The reason our parish programs are boring to kids is not because they are too difficult, but because they are too dumb! We need to ask a lot more of our candidates, catechumens, and students. And they will respond to this demand because the truth they find will be worth it.
Second Proposal: Let's Get Teachers to Teach the Faith
The Church in the U.S. grew and thrived largely due to the efforts of religious brothers and sisters who ran and taught in the parish school system. We don't have enough nuns anymore, but many areas still have Catholic schools. Let's drop the Sunday school model and instead have the government school students brought over to the Catholic schools one afternoon a week. Let's pay the Catholic school teachers to stay an extra two hours one day a week to teach religion. They will know how to teach, and they will know much better what to teach. It would be a thousand percent improvement on what the kids are getting now.
Third Proposal: Recruit Theology and Scripture Majors as Tutors
Let's pretend that each child is failing religion the way some kids fail math. What do we do for the kids who are failing? Well, good parents find a tutor.

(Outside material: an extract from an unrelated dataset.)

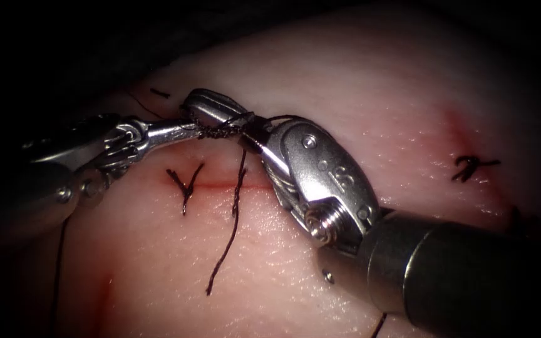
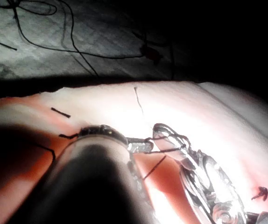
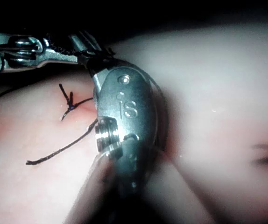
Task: Wound Closure
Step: Wrap the suture clockwise once around the right tool, then grab the tail end of the suture with the right grasper.
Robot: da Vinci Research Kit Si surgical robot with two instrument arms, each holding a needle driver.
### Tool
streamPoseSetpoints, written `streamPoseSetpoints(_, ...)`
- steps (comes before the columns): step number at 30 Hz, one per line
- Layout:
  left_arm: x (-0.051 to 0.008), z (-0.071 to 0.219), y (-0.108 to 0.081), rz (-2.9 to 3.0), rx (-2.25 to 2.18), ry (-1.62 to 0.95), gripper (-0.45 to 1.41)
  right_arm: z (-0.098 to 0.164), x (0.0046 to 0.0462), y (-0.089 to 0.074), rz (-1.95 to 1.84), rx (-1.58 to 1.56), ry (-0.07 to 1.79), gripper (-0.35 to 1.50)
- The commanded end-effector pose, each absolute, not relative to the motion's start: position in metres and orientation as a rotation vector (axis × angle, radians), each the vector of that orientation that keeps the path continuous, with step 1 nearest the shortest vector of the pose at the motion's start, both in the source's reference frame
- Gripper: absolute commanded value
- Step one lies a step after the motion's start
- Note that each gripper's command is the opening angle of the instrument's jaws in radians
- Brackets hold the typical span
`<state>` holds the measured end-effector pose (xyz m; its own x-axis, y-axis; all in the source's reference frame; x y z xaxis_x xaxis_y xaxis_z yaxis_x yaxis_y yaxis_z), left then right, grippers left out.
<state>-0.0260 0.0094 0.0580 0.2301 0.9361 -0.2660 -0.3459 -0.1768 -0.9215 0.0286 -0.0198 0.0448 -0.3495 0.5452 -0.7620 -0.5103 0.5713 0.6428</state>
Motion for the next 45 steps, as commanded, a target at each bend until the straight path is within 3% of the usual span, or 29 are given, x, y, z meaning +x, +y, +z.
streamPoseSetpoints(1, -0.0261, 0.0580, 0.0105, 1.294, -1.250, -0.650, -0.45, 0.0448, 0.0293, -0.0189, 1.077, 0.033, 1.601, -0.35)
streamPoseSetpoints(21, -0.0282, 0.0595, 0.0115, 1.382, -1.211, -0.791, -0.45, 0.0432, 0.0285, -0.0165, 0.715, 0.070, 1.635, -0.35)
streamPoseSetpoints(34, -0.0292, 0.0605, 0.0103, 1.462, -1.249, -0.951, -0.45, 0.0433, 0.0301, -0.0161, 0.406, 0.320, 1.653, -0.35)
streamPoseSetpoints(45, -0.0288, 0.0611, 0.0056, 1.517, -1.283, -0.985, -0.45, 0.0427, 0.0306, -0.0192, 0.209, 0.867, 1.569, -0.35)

There is a wonderful resource sitting right there in the pews every Sunday that we need to tap. Lots and lots of people have studied theology and Scripture. They are probably right there sitting two rows away, heads down while suffering through some ditty from "Glory and Praise." I suggest all pastors invite these people to come forward and take on one or two students from the program. We can take some of the money we are blowing on religious ed programs and give it as a small stipend to these folks.
This one-on-one or one-to-two approach will be especially effective with older kids and RCIA students. The parish's role should move from teaching the kids to coordinating the tutors. The parish can vet the tutors and set the standards for what the students need to know. The tutors can meet with the kids at whatever time is best for all and when the students are ready, the mentors can present them to the pastor for scrutiny. This method will allow the students and tutors to cover a lot more material in a much more powerful way. Their interactions will be more sharings than classes, and the student will be constantly engaged in relating the truths being discussed to their own lives.

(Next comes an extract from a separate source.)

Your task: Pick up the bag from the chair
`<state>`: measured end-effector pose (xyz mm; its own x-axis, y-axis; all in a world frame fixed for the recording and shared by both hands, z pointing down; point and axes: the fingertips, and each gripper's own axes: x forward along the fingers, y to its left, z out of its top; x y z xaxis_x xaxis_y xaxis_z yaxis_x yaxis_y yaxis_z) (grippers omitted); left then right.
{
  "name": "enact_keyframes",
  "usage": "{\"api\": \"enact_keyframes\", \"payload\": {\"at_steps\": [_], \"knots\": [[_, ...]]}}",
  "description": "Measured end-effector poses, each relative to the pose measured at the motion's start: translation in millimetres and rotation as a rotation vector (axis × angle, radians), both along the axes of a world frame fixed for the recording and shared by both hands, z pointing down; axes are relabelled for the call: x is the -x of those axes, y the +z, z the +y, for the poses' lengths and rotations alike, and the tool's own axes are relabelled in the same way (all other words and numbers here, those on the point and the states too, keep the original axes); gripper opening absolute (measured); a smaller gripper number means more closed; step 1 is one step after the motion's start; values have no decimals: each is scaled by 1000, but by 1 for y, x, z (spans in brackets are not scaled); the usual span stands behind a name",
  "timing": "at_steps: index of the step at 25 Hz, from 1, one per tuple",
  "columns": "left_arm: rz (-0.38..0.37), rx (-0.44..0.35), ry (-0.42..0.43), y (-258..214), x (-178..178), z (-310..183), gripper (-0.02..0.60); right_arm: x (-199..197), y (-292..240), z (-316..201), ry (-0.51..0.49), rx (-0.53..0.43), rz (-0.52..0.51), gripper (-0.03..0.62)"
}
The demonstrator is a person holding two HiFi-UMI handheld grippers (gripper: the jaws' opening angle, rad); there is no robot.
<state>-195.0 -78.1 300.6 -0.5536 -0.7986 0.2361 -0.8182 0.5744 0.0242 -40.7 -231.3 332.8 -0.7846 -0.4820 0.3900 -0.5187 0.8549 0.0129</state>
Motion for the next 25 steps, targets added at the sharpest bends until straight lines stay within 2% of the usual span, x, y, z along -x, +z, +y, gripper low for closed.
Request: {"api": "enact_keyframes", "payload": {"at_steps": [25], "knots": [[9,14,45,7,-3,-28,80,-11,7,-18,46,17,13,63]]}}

Also, the truth is, learning the Faith is different than learning algebra. It is a more personal kind of learning that is ill-suited to classroom rote. Some candidates learn faster. Some catechumens can take in more abstract concepts. Some are going to respond better to exhortation and others to parables. All are going to need to share what they are hearing and what it means to them. The tutorial model is better at this than the group of unruly government school kids in a classroom model.
Some of the people out there in the pews will be experts in Scripture. Some will know a lot about moral theology and ethics. Some will have more to say about liturgy or ecclesial history. The new job of the DRE will be to coordinate these tutors and utilize them with a couple of students several months every year or so.
How about that, for asking people to be real disciples? This will create lasting bonds of friendship and discipleship in the parish. Those who are taught will feel gratitude and will move on to becoming tutors themselves. It would be a great, great thing for a parish.
I am speaking from personal experience here. Our Hollywood RCIA program is very rigorous and demanding. We not only require an hour or two of catechism study every week, but we usually stipulate two Catholic novels be read a month during the program. We read directly from the documents of Vatican II, and regularly work in other texts on moral theology, history, and Scripture. It's almost too much for the learners but the powerful subtext they absorb is that the Catholic faith is rich and deep and much, much smarter than you are. This tutorial model works very well with the catechumens and candidates, and always draws in twice as many people because they start to bring their spouses and friends and co-workers to sit in. And, of course, it has been great for my soul.
When I have addressed this matter in public, it always evokes the response that the problem in our religious education programs is not the parishes but in the parents and families. It is certainly true that parents should be the primary educators in the faith. But they can't now, can they? Let's be real. You can't give what you don't have, and we have two or three generations of parents now who know next to nothing about their faith. A big plus of the "living room catechesis" model is that it draws the parents in. They will naturally be part of it, and they will learn along with their kids.
We have to stop the madness. We have to stop lying about how bad this problem is because we don't want to cause a stir and hurt feelings. The Church in the 21st-century is dying of a malaise that comes from ignorance. People aren't praying because they don't know anything about God. They aren't evangelizing because they don't know what they have to share. Hurt feelings are not the worst thing that can happen to a religion.
"But when the Son of Man comes, will there be any faith left on earth?"